◆ What you are asked to do
This exercise calls for copying every line below that holds the word "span".
(Dataset content begins)
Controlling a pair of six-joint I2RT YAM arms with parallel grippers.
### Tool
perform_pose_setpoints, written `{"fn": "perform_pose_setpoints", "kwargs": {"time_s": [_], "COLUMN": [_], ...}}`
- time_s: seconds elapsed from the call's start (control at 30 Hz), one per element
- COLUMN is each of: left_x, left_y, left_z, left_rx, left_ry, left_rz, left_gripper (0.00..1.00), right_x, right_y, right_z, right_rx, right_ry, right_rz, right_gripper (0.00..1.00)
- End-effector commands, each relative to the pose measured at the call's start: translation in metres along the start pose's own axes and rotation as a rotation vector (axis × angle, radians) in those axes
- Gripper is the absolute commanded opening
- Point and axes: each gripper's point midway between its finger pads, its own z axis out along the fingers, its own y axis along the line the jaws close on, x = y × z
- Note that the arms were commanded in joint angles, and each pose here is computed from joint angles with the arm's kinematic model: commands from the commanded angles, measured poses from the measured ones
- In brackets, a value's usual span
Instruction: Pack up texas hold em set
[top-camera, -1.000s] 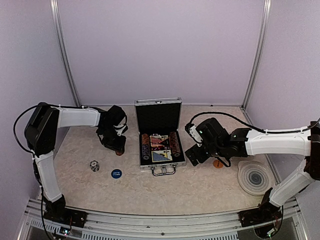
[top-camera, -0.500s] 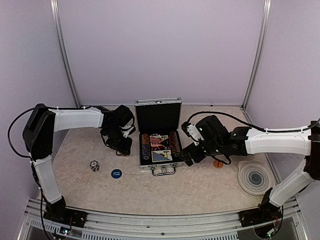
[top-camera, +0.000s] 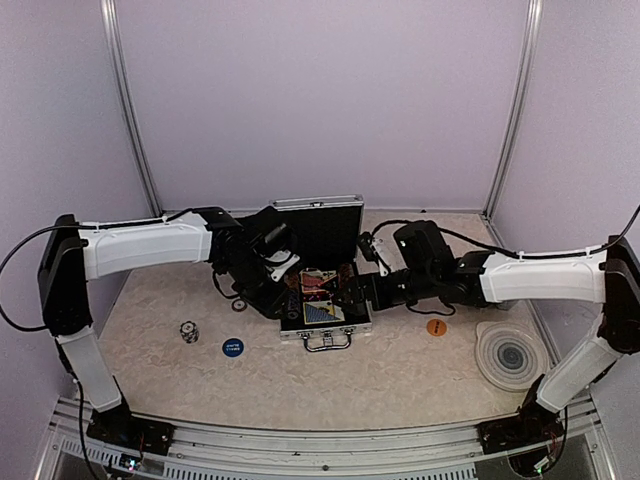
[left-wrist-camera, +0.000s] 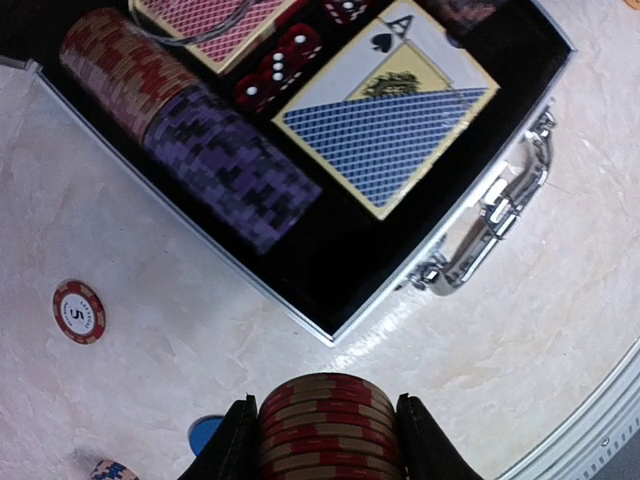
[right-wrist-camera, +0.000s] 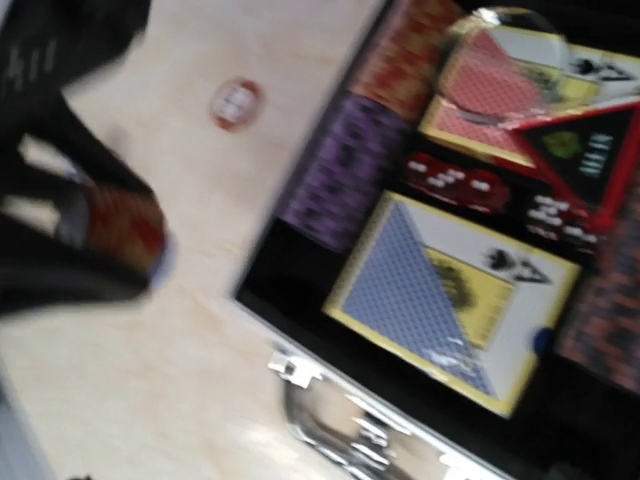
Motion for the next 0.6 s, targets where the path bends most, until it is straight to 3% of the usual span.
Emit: {"fn": "perform_pose_setpoints", "kwargs": {"time_s": [0.0,0.57], "left_x": [-0.007,-0.007], "left_y": [-0.027,-0.079], "left_z": [-0.032,-0.045], "left_rx": [0.052,0.109], "left_ry": [-0.047,-0.065], "left_rz": [0.063,0.16], "left_gripper": [0.0,0.0], "right_x": [-0.012,-0.001], "right_y": [0.018,0.052], "right_z": [-0.004,0.014], "right_rx": [-0.223,-0.58], "right_ry": [-0.037,0.076], "right_rz": [0.152,0.376], "right_gripper": [0.98,0.95]}}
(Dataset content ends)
◆ Exercise solution
- In brackets, a value's usual span
Motion for the next 0.6 s, targets where the path bends most, until it is straight to 3% of the usual span.

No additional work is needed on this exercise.